Each line of the listing must be transcribed exactly, except for the images, which should be excluded.

§ **Input for this task**:
Content starts

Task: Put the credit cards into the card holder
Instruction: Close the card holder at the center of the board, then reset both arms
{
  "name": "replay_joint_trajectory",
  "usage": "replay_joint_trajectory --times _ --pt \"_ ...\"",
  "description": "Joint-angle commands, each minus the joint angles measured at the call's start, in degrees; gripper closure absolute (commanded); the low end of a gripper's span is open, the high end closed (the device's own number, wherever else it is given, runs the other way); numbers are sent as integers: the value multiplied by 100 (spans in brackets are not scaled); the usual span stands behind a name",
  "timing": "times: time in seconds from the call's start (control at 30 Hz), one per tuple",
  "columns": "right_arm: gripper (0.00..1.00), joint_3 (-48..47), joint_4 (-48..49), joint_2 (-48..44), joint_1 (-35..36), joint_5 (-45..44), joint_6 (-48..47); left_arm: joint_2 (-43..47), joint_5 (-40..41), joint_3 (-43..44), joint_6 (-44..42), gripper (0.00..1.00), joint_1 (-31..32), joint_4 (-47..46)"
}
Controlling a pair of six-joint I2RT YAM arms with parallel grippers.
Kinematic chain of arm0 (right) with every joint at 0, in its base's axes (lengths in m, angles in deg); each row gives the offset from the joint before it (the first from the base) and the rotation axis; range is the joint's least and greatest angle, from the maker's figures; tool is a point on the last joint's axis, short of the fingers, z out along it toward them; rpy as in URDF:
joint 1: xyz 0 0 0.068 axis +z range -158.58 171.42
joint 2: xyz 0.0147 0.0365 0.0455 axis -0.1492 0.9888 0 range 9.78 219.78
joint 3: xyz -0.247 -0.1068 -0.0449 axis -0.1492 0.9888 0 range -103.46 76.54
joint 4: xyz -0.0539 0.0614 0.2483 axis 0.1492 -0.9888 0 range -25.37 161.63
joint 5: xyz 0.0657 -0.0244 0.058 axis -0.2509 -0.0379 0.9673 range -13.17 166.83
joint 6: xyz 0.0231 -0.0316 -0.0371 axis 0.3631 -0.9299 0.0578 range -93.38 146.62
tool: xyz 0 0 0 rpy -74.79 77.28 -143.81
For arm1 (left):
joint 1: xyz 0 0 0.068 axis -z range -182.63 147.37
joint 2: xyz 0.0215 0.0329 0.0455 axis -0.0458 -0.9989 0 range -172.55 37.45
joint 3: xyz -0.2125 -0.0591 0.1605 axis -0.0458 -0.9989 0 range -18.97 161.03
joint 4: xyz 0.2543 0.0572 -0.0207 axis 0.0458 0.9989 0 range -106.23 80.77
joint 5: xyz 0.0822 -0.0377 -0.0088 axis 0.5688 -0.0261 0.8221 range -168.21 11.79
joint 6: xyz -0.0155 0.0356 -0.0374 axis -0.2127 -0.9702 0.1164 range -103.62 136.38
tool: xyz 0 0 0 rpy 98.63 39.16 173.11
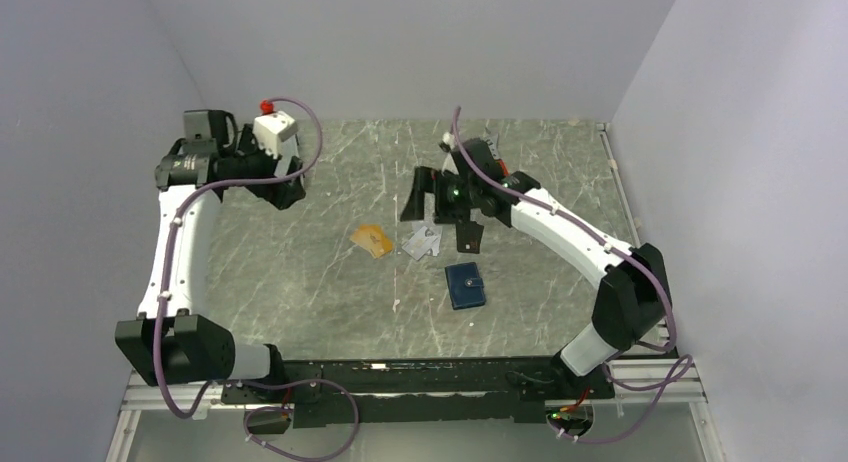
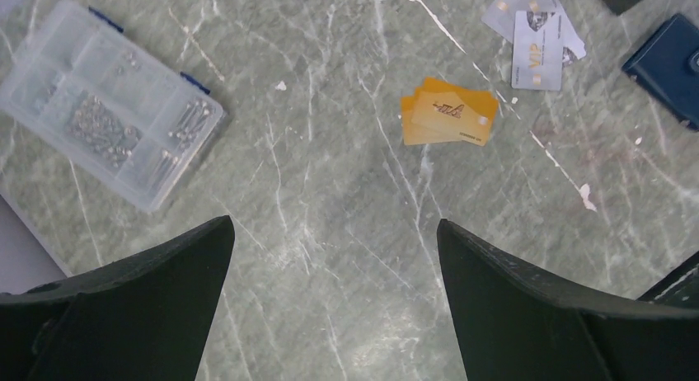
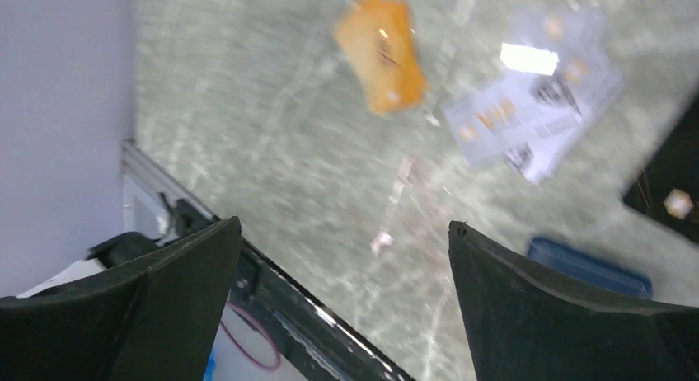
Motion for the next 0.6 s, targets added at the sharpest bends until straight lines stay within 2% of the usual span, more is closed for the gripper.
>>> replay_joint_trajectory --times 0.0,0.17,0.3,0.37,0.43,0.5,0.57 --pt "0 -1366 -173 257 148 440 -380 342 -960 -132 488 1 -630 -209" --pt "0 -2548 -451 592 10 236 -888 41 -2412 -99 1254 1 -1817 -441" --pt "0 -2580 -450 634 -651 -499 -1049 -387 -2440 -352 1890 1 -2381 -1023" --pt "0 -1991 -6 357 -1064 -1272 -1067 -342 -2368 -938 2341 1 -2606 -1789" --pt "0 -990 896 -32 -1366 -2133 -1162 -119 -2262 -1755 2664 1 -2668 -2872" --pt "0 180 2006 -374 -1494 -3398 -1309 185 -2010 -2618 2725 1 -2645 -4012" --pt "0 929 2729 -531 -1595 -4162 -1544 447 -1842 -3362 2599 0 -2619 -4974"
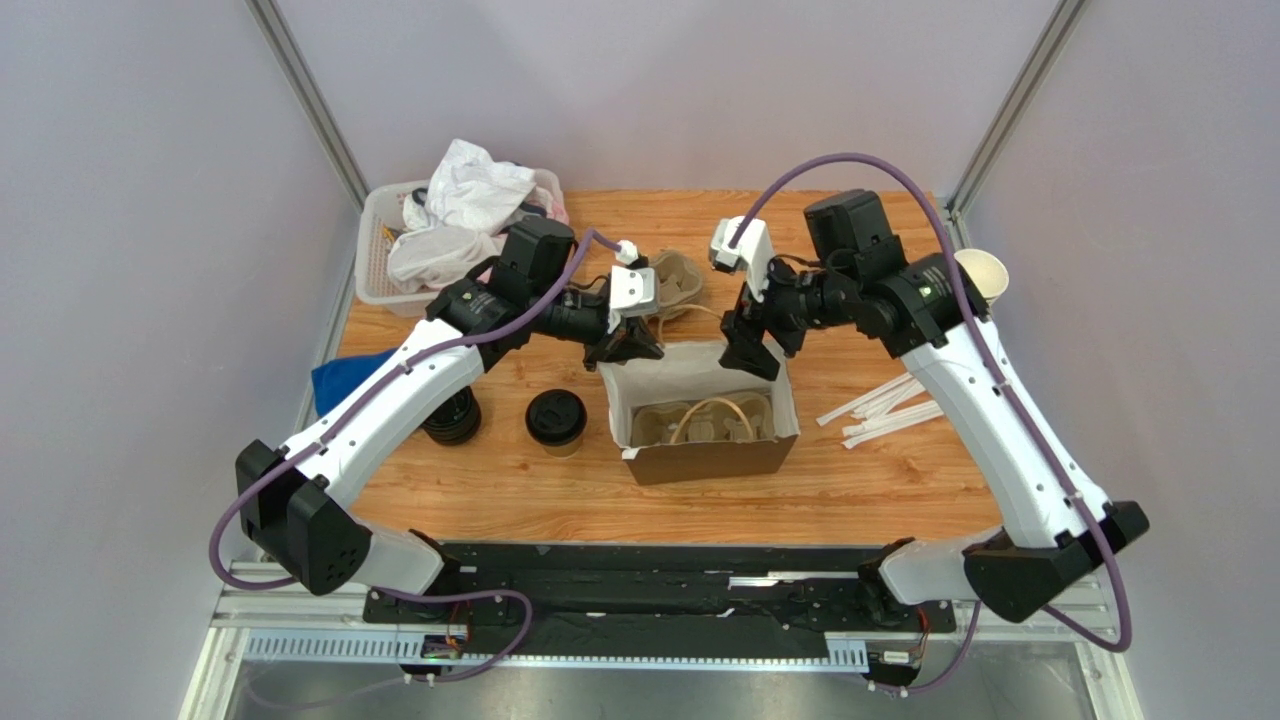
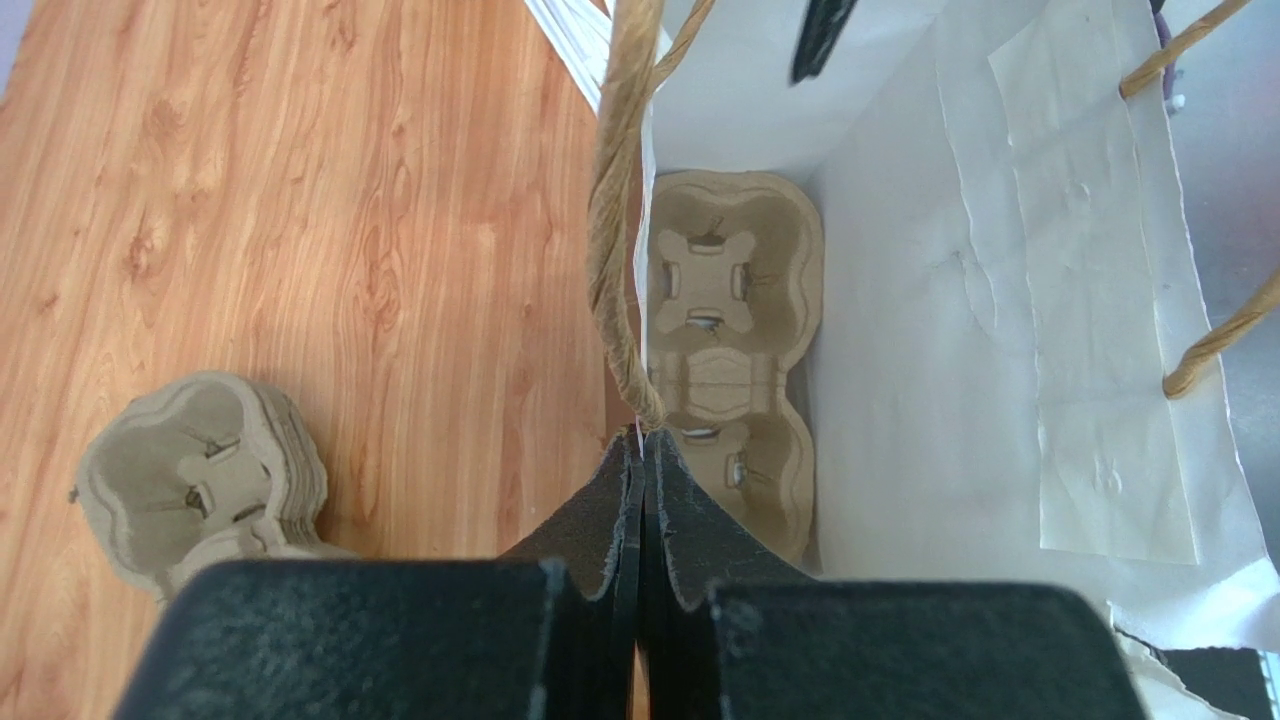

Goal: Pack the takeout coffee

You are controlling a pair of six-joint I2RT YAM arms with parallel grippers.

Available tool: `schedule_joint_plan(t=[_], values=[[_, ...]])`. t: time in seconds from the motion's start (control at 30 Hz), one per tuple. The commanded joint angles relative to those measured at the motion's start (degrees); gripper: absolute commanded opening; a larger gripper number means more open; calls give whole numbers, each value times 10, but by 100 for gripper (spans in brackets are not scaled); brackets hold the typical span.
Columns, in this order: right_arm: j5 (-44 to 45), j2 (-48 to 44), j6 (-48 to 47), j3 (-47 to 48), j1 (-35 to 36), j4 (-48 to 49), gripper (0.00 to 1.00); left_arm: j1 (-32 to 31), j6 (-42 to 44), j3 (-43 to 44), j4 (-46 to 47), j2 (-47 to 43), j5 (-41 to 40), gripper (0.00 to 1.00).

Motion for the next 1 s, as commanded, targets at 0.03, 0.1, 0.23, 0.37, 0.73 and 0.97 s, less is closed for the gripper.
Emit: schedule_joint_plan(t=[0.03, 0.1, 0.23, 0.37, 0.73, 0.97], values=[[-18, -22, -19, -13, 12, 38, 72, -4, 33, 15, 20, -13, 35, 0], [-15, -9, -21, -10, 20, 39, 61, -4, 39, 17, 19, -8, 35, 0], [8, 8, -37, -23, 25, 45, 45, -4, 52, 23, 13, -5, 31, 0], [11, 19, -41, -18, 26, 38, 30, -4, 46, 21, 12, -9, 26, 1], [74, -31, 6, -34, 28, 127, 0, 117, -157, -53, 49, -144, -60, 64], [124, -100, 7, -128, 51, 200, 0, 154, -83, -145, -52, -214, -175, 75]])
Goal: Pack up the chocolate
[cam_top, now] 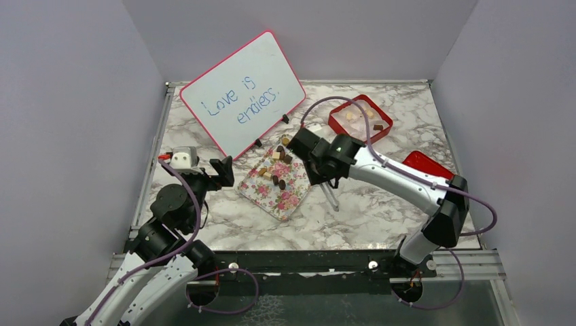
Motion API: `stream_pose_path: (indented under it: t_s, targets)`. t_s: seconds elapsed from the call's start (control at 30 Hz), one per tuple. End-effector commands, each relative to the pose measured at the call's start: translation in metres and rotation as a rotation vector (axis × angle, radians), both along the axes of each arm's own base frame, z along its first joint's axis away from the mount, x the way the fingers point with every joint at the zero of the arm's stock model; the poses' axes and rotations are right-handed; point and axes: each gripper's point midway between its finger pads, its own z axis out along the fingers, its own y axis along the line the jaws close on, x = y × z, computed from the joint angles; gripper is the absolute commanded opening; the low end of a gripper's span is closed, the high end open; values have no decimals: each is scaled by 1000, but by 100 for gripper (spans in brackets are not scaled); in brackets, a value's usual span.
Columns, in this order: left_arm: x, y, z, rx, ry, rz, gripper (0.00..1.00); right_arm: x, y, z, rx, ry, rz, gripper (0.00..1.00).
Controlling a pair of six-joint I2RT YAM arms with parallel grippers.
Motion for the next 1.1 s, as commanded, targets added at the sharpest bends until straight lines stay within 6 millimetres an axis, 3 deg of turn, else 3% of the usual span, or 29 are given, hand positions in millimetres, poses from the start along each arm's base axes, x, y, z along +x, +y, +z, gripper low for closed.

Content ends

§ **Answer to this task**:
Task: Put the credit cards into the card holder
Instruction: Close the card holder at the center of the board, then reset both arms
{
  "name": "replay_joint_trajectory",
  "usage": "replay_joint_trajectory --times _ --pt \"_ ...\"",
  "description": "Joint-angle commands, each minus the joint angles measured at the call's start, in degrees; gripper closure absolute (commanded); the low end of a gripper's span is open, the high end closed (the device's own number, wherever else it is given, runs the other way); numbers are sent as integers: the value multiplied by 100 (spans in brackets are not scaled); the usual span stands behind a name",
  "timing": "times: time in seconds from the call's start (control at 30 Hz), one per tuple",
  "columns": "right_arm: gripper (0.00..1.00), joint_3 (-48..47), joint_4 (-48..49), joint_2 (-48..44), joint_1 (-35..36), joint_5 (-45..44), joint_6 (-48..47); left_arm: joint_2 (-43..47), joint_5 (-40..41), joint_3 (-43..44), joint_6 (-44..42), gripper (0.00..1.00), joint_1 (-31..32), joint_4 (-47..46)"
}
Controlling a pair of six-joint I2RT YAM arms with parallel grippers.
Kinematic chain of arm0 (right) with every joint at 0, in its base's axes (lengths in m, angles in deg); each row gives the offset from the joint before it (the first from the base) and the rotation axis; range is the joint's least and greatest angle, from the maker's figures; tool is a point on the last joint's axis, short of the fingers, z out along it toward them; rpy as in URDF:
joint 1: xyz 0 0 0.068 axis +z range -158.58 171.42
joint 2: xyz 0.0147 0.0365 0.0455 axis -0.1492 0.9888 0 range 9.78 219.78
joint 3: xyz -0.247 -0.1068 -0.0449 axis -0.1492 0.9888 0 range -103.46 76.54
joint 4: xyz -0.0539 0.0614 0.2483 axis 0.1492 -0.9888 0 range -25.37 161.63
joint 5: xyz 0.0657 -0.0244 0.058 axis -0.2509 -0.0379 0.9673 range -13.17 166.83
joint 6: xyz 0.0231 -0.0316 -0.0371 axis 0.3631 -0.9299 0.0578 range -93.38 146.62
tool: xyz 0 0 0 rpy -74.79 77.28 -143.81
For arm1 (left):
joint 1: xyz 0 0 0.068 axis -z range -182.63 147.37
joint 2: xyz 0.0215 0.0329 0.0455 axis -0.0458 -0.9989 0 range -172.55 37.45
joint 3: xyz -0.2125 -0.0591 0.1605 axis -0.0458 -0.9989 0 range -18.97 161.03
joint 4: xyz 0.2543 0.0572 -0.0207 axis 0.0458 0.9989 0 range -106.23 80.77
joint 5: xyz 0.0822 -0.0377 -0.0088 axis 0.5688 -0.0261 0.8221 range -168.21 11.79
joint 6: xyz -0.0155 0.0356 -0.0374 axis -0.2127 -0.9702 0.1164 range -103.62 136.38
tool: xyz 0 0 0 rpy 98.63 39.16 173.11
Motion for the next 0.6 s, targets added at the sharpest bends until straight lines stay within 2% of the usual span, more is closed for the gripper.
>>> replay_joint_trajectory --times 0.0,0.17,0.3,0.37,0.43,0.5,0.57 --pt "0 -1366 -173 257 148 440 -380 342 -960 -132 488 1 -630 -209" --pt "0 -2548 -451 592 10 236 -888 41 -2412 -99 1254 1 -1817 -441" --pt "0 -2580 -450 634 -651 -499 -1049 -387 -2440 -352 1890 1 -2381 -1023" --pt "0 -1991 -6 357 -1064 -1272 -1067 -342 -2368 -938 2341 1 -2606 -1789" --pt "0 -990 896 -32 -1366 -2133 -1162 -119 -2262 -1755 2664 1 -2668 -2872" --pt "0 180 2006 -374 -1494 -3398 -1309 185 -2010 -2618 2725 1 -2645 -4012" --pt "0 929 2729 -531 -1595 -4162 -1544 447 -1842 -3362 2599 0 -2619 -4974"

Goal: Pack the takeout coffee

You are controlling a pair of six-joint I2RT YAM arms with parallel grippers.

Available tool: `schedule_joint_plan(t=[_], values=[[_, ...]])`. t: time in seconds from the motion's start (control at 30 Hz), one per tuple. The commanded joint angles relative to those measured at the motion's start (degrees); gripper: absolute commanded opening; a larger gripper number means more open; calls give whole numbers, each value times 10, but by 100 for gripper (spans in brackets are not scaled); brackets hold the typical span.
Columns, in this order: right_arm: j5 (-44 to 45), j2 (-48 to 44), j6 (-48 to 47), j3 (-47 to 48), j1 (-35 to 36), j4 (-48 to 49), gripper (0.00 to 1.00); left_arm: j1 (-32 to 31), j6 (-42 to 44), j3 (-43 to 44), j4 (-46 to 47), j2 (-47 to 43), j5 (-41 to 40), gripper (0.00 to 1.00).

Motion for the next 1 s, as commanded, targets at 0.03, 0.1, 0.23, 0.37, 0.73 and 0.97 s, less is closed for the gripper.
Emit: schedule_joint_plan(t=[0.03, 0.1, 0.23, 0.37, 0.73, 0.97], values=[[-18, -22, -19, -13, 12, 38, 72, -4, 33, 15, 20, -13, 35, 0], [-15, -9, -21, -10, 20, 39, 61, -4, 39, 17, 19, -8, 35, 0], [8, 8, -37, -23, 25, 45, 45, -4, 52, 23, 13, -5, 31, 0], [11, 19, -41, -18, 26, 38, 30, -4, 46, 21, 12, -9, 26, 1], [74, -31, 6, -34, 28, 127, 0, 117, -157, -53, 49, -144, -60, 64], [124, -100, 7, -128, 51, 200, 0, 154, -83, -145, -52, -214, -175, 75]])
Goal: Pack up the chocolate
[cam_top, now] 
Motion API: `stream_pose_path: (indented under it: t_s, targets)`. t_s: seconds elapsed from the call's start (control at 30 Hz), one per tuple. End-effector commands, each relative to the pose measured at the call's start: translation in metres and rotation as a rotation vector (axis × angle, radians), both along the axes of each arm's own base frame, z along its first joint's axis away from the mount, x the way the fingers point with every joint at the zero of the arm's stock model; the poses' axes and rotations are right-handed; point and axes: each gripper's point midway between its finger pads, its own z axis out along the fingers, its own y axis along the line the jaws close on, x = y × z, computed from the joint angles; gripper is the absolute commanded opening; the low end of a gripper's span is closed, the high end open; values have no decimals: each is scaled by 1000, but by 100 for gripper (spans in brackets are not scaled); in brackets, a value's usual span.
Columns, in this order: left_arm: x, y, z, rx, ry, rz, gripper (0.00..1.00); right_arm: x, y, z, rx, ry, rz, gripper (0.00..1.00).
Controlling a pair of six-joint I2RT YAM arms with parallel grippers.
Motion for the next 1.1 s, as commanded, targets added at the sharpest bends until straight lines stay within 6 millimetres an axis, 3 deg of turn, else 3% of the usual span, or 29 are given, hand positions in millimetres, poses from the start along each arm's base axes, x, y, z along +x, +y, +z, gripper low for closed.

Nothing more is required for this answer.